### YOUR INSTRUCTIONS
Respond with nothing but the number of lines in this data that include the word "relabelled".

Records from a dataset:
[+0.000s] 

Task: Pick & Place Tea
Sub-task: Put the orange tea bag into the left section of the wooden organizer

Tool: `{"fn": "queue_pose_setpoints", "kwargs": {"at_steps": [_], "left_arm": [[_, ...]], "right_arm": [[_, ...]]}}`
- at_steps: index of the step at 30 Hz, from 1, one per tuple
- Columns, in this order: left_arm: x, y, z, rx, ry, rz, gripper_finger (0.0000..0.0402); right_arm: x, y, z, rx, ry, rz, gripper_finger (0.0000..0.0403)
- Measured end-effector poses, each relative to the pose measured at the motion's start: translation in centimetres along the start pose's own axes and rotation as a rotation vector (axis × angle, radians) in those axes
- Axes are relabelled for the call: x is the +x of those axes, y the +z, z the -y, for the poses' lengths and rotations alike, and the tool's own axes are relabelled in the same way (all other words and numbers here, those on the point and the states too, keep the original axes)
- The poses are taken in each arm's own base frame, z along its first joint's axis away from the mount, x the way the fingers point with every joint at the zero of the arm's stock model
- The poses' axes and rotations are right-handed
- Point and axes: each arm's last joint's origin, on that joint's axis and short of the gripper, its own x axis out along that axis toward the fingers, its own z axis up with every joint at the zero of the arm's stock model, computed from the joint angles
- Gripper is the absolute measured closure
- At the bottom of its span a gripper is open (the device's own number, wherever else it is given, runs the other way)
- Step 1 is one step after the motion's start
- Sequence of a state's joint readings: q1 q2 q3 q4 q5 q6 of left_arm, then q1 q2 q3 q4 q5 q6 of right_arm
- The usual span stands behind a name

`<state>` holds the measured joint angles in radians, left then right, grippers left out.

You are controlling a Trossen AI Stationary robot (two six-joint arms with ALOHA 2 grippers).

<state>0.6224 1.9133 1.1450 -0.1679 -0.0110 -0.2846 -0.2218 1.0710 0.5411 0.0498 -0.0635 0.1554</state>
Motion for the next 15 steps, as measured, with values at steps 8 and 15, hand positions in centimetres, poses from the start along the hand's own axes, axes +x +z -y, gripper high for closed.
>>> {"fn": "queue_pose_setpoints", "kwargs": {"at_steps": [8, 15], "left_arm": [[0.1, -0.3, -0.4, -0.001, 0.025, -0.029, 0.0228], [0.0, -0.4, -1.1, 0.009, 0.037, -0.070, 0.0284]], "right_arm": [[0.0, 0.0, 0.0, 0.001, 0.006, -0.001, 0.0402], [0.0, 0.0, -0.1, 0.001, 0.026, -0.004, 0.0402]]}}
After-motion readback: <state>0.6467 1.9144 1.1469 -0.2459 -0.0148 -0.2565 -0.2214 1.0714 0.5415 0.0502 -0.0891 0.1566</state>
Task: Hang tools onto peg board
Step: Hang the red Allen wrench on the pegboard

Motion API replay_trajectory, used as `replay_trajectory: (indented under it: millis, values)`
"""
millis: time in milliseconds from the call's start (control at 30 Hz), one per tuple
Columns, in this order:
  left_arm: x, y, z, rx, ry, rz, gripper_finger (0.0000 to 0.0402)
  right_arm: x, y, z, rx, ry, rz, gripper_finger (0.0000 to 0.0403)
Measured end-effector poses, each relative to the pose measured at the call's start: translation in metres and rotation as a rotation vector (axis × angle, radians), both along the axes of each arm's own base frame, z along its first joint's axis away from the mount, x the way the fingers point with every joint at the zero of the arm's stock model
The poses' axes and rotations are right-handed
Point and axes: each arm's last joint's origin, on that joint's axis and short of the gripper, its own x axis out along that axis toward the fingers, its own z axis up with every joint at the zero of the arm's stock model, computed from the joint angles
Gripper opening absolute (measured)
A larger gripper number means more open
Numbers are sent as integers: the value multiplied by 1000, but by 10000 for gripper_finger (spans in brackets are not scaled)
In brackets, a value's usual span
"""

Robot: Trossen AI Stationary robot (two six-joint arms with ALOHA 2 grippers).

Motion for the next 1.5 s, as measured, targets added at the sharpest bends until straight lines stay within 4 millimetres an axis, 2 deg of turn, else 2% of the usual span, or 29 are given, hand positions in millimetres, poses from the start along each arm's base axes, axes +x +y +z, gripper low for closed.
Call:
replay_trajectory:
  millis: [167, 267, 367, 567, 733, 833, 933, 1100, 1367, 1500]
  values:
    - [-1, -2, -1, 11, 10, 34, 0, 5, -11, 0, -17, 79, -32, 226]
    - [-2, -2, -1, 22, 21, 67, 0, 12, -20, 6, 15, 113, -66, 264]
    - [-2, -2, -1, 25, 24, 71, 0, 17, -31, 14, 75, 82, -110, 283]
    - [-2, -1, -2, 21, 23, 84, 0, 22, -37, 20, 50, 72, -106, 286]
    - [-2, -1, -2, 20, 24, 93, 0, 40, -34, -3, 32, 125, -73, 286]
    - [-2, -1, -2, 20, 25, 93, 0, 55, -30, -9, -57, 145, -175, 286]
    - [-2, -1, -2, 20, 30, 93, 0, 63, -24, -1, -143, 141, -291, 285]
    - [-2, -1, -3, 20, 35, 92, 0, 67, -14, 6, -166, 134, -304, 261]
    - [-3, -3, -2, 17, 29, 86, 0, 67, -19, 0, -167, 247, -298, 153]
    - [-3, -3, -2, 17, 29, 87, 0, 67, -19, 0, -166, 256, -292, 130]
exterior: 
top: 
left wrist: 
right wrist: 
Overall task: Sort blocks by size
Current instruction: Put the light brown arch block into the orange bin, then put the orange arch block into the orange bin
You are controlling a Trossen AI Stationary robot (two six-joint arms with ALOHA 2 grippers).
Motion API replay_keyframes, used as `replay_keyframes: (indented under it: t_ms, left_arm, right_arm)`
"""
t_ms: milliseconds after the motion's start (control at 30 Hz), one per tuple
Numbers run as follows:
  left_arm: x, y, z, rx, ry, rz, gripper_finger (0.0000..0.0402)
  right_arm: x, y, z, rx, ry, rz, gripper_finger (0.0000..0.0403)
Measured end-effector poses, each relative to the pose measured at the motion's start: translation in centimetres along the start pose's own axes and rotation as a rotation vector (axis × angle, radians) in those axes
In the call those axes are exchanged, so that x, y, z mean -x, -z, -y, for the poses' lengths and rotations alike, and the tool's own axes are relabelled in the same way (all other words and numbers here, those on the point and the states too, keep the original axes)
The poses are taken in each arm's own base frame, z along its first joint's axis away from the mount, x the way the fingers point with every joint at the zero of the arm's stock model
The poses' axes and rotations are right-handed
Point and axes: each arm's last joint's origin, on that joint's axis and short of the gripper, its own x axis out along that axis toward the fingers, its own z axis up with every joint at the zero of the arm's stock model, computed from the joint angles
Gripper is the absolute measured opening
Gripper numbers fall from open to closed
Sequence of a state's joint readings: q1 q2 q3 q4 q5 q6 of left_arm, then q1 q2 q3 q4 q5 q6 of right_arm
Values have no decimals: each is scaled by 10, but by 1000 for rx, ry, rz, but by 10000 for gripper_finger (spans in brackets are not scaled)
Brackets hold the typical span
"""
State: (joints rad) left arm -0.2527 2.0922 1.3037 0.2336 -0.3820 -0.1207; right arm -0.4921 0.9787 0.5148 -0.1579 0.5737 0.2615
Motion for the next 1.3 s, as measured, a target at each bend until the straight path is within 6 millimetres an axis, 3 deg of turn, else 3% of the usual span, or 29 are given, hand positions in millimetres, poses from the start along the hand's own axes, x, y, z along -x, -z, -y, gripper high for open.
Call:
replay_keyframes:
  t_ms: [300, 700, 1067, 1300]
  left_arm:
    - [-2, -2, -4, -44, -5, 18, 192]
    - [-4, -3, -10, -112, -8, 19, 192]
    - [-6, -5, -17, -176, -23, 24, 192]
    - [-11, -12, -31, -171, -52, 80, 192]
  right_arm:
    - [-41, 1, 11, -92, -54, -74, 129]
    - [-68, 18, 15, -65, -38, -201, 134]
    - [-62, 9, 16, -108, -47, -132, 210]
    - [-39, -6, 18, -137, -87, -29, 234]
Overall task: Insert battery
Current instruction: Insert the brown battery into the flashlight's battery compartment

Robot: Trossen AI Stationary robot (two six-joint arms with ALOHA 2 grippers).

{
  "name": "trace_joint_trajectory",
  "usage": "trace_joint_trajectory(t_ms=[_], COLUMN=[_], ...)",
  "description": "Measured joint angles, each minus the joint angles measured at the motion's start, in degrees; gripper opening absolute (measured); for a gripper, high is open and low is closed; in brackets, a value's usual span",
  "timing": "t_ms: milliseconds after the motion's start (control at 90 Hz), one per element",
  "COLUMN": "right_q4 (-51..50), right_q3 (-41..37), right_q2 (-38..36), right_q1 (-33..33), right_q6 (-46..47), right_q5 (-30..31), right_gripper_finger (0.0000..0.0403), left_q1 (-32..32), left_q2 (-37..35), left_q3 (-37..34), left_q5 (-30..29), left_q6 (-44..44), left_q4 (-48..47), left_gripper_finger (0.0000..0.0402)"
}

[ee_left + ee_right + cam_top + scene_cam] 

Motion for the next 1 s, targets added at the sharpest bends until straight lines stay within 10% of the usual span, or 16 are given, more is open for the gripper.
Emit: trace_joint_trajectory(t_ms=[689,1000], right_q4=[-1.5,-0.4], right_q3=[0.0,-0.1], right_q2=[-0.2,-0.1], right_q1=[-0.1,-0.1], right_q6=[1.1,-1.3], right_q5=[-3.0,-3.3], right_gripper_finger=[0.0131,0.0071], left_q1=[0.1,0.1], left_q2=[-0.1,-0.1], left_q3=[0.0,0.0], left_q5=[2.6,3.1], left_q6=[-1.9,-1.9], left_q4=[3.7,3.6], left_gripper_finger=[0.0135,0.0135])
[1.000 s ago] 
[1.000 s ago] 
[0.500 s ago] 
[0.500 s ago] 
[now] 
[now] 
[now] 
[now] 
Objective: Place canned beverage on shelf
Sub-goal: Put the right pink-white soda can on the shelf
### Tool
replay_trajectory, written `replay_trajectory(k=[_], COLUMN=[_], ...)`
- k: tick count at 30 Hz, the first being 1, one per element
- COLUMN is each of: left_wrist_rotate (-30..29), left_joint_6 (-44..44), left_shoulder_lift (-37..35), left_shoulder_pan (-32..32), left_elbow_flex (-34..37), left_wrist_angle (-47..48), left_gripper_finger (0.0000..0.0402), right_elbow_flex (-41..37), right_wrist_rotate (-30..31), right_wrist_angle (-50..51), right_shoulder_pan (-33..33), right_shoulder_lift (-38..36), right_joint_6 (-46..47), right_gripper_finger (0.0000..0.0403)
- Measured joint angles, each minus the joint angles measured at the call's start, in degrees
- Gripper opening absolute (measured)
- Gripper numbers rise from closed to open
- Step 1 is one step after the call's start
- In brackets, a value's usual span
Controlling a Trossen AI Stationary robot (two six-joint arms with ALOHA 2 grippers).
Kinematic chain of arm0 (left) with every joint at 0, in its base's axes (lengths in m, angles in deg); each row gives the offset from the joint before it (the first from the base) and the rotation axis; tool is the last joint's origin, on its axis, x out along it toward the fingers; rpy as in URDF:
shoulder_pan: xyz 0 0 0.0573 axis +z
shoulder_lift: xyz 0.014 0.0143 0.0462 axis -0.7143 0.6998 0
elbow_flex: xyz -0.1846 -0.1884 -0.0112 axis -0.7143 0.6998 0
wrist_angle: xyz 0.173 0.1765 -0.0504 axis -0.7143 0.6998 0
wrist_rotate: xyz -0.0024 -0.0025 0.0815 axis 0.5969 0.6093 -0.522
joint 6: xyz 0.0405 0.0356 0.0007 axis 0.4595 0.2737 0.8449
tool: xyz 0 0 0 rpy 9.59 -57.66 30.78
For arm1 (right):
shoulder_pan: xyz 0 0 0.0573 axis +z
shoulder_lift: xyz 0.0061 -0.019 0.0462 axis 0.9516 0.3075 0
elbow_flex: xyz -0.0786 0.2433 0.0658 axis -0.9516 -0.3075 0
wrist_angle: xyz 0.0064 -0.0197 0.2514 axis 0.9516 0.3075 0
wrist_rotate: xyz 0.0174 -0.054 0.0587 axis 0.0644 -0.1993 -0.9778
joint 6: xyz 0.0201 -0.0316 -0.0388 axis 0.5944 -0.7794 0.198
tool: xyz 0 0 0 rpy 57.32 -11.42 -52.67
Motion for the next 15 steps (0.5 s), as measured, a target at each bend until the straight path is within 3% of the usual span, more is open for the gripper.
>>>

### RESPONSE TO THIS EXERCISE
2